Deliverable 4 is where it gets interesting — you'll see which approach actually wins when the numbers come in. Spoiler: it's not the one with the fanciest math.

In [None]:
# Monthly rebalancing dates
rebal_dates = returns.resample('ME').last().index
# Need at least 252 days of history for covariance estimation
rebal_dates = rebal_dates[rebal_dates >= returns.index[252]]

# Simple returns for portfolio math (log returns don't aggregate across assets)
simple_returns = prices.pct_change().dropna()
simple_returns = simple_returns.loc[returns.index]

rebal_dates = rebal_dates[rebal_dates <= simple_returns.index[-22]]
len(rebal_dates)

An important subtlety: we switch to simple (arithmetic) returns for portfolio construction. Log returns are additive across time but not across assets — you can't compute a portfolio's log return as the weighted sum of individual log returns. Simple returns, on the other hand, aggregate cleanly across assets: $R_p = \sum_i w_i R_i$. We use log returns for time-series analysis (Deliverable 2) and simple returns for cross-sectional portfolio math (Deliverables 3-5).

Now let's build the three portfolio strategies. We'll store the weights at each rebalancing date, then compute forward returns.

In [None]:
def get_equal_weights(n):
    """1/N equal weights."""
    return np.ones(n) / n

def get_markowitz_weights(hist_returns):
    """Max-Sharpe with Ledoit-Wolf shrinkage, long-only."""
    mu = expected_returns.mean_historical_return(hist_returns, frequency=252)
    S = risk_models.CovarianceShrinkage(hist_returns, frequency=252).ledoit_wolf()
    ef = EfficientFrontier(mu, S, weight_bounds=(0, 0.10))
    try:
        ef.max_sharpe(risk_free_rate=0.02)
        w = ef.clean_weights()
        return np.array([w.get(t, 0) for t in hist_returns.columns])
    except Exception:
        return get_equal_weights(len(hist_returns.columns))

Notice the `weight_bounds=(0, 0.10)` constraint on Markowitz. Without it, the optimizer would cheerfully put 40% of your wealth in a single stock — exactly the instability the lecture warned about. The 10% cap is a practical guardrail used by real funds. Even so, Markowitz will still produce concentrated portfolios relative to equal-weight.

The `try/except` is not laziness — it's production hygiene. The Markowitz optimizer can fail when the covariance matrix is near-singular or when no portfolio achieves a positive Sharpe ratio in the estimation window. When it fails, we fall back to equal-weight rather than crashing the entire backtest.
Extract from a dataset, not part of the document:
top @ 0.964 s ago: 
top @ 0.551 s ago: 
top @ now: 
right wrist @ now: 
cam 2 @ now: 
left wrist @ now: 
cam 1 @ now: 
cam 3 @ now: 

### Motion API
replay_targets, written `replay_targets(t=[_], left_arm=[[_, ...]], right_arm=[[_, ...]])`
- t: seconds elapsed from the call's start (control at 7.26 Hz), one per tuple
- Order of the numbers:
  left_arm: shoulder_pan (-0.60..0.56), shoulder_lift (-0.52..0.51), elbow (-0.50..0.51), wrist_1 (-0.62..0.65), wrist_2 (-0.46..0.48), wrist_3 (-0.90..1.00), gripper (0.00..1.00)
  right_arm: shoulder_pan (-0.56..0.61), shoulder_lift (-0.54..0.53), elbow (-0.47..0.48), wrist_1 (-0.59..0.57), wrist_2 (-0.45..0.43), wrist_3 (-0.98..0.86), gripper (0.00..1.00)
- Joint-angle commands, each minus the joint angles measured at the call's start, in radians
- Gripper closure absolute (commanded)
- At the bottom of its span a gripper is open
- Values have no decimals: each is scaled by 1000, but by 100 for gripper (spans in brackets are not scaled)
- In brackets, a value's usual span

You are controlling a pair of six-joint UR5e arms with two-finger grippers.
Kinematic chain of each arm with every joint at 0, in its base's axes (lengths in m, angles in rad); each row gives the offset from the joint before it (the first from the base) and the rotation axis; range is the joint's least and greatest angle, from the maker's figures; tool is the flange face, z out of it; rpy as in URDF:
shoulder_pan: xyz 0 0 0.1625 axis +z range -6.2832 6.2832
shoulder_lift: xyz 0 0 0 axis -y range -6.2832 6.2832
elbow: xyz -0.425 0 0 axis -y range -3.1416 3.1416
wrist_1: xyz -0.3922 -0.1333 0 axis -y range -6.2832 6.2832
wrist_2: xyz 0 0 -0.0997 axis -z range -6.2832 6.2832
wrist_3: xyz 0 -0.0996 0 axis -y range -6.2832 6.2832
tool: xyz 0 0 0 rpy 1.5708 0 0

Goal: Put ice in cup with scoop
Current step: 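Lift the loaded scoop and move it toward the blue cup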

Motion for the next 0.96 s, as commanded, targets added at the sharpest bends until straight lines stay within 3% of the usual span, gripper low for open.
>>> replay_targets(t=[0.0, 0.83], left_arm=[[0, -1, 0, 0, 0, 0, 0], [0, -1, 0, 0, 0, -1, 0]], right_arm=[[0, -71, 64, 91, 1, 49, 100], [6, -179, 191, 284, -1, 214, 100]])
This happens more often than you'd expect, especially during crisis periods.

In [None]:
def get_hrp_weights(hist_returns):
    """Hierarchical Risk Parity weights."""
    try:
        hrp = HRPOpt(returns=hist_returns)
        w = hrp.optimize()
        return np.array([w.get(t, 0) for t in hist_returns.columns])
    except Exception:
        return get_equal_weights(len(hist_returns.columns))
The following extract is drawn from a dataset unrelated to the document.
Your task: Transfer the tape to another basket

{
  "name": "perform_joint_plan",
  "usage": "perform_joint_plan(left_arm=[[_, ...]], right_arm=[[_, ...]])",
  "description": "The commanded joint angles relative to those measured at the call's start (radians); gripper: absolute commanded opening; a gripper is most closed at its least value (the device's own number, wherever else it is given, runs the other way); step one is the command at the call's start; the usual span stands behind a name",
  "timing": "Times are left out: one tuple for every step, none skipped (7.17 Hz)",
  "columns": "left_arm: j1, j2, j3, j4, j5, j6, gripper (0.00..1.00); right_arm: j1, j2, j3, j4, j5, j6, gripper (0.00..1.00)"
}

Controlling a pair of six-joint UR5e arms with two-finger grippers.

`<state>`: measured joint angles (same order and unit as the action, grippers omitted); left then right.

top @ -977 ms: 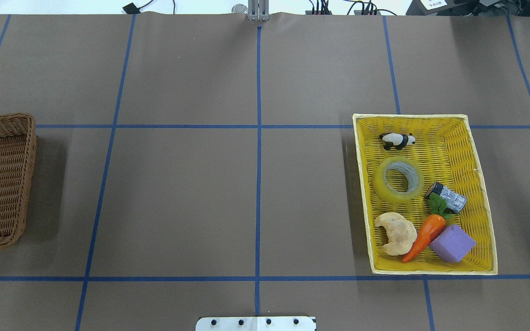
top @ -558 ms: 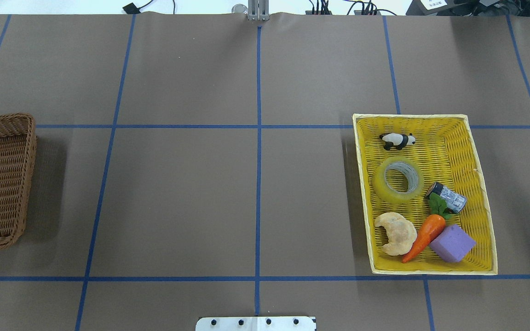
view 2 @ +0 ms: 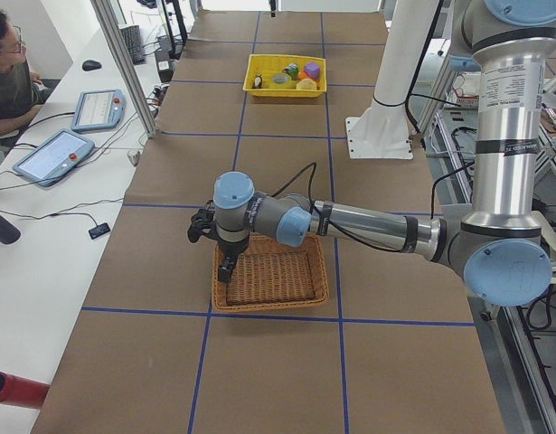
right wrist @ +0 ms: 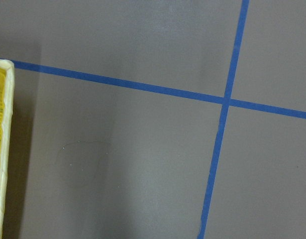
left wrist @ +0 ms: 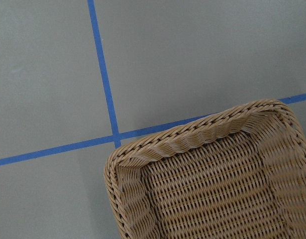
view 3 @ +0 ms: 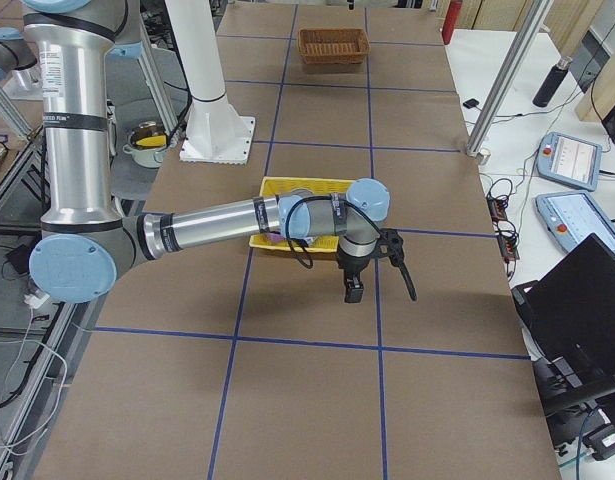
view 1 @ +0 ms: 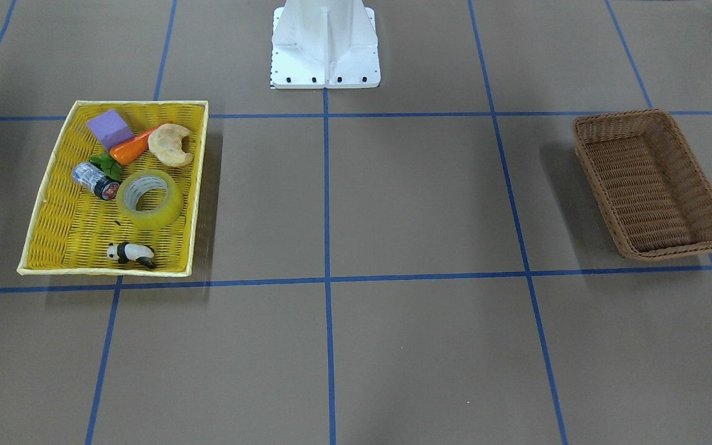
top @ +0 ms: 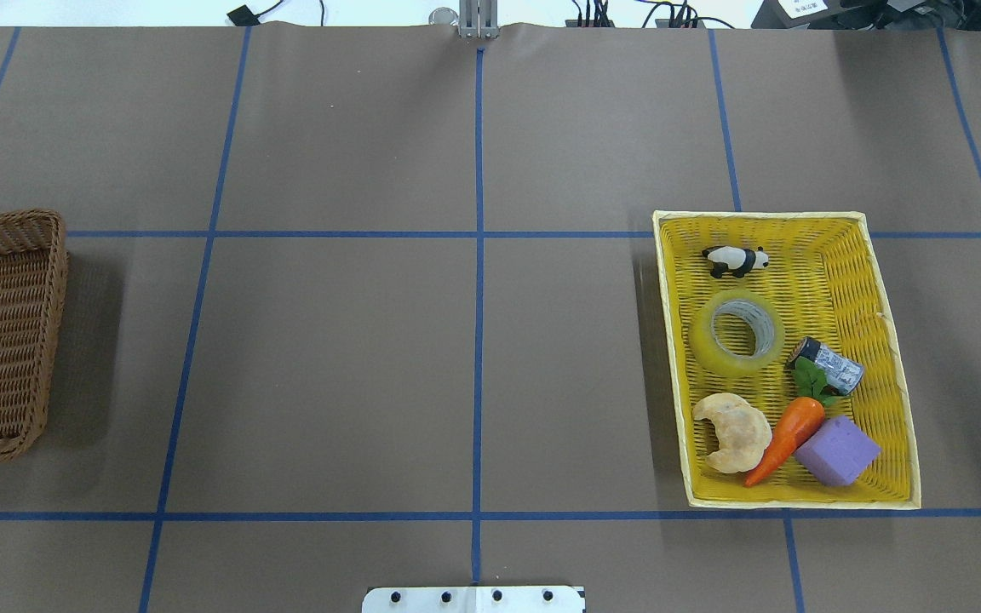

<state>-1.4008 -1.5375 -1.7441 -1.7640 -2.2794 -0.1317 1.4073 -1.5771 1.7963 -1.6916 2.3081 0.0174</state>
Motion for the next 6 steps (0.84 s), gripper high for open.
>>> perform_joint_plan(left_arm=[[0.002,0.000,0.000,-0.002,0.000,0.000,0.98],[0.005,0.000,0.000,-0.002,0.000,0.000,0.98],[0.006,0.000,0.000,-0.002,0.001,0.000,0.98],[0.006,0.000,0.000,-0.002,0.000,0.000,0.98],[0.006,-0.001,0.000,-0.002,0.000,0.000,0.98],[0.008,-0.001,0.000,-0.002,0.000,0.000,0.98]], right_arm=[[-0.001,0.002,0.002,0.001,0.020,-0.001,1.00],[-0.001,0.002,0.000,0.001,0.030,-0.004,1.00],[-0.002,0.003,0.002,0.001,0.034,-0.004,1.00],[-0.005,0.008,0.002,0.001,0.034,-0.004,1.00],[-0.005,0.009,0.002,0.001,0.034,-0.002,1.00],[-0.013,0.011,0.011,0.001,0.034,-0.002,1.00]])
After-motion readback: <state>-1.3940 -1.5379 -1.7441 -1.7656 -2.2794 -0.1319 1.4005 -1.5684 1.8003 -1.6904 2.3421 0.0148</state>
HRP's implementation is deceptively simple: one call to `HRPOpt`. Under the hood, it's doing hierarchical clustering on the correlation matrix, quasi-diagonalizing the covariance matrix so correlated assets are adjacent, then recursively bisecting the tree to allocate risk. The key property: no matrix inversion anywhere. The covariance matrix is only used for distances (clustering) and cluster-level variances (allocation) — operations that are far more robust to estimation noise than inversion.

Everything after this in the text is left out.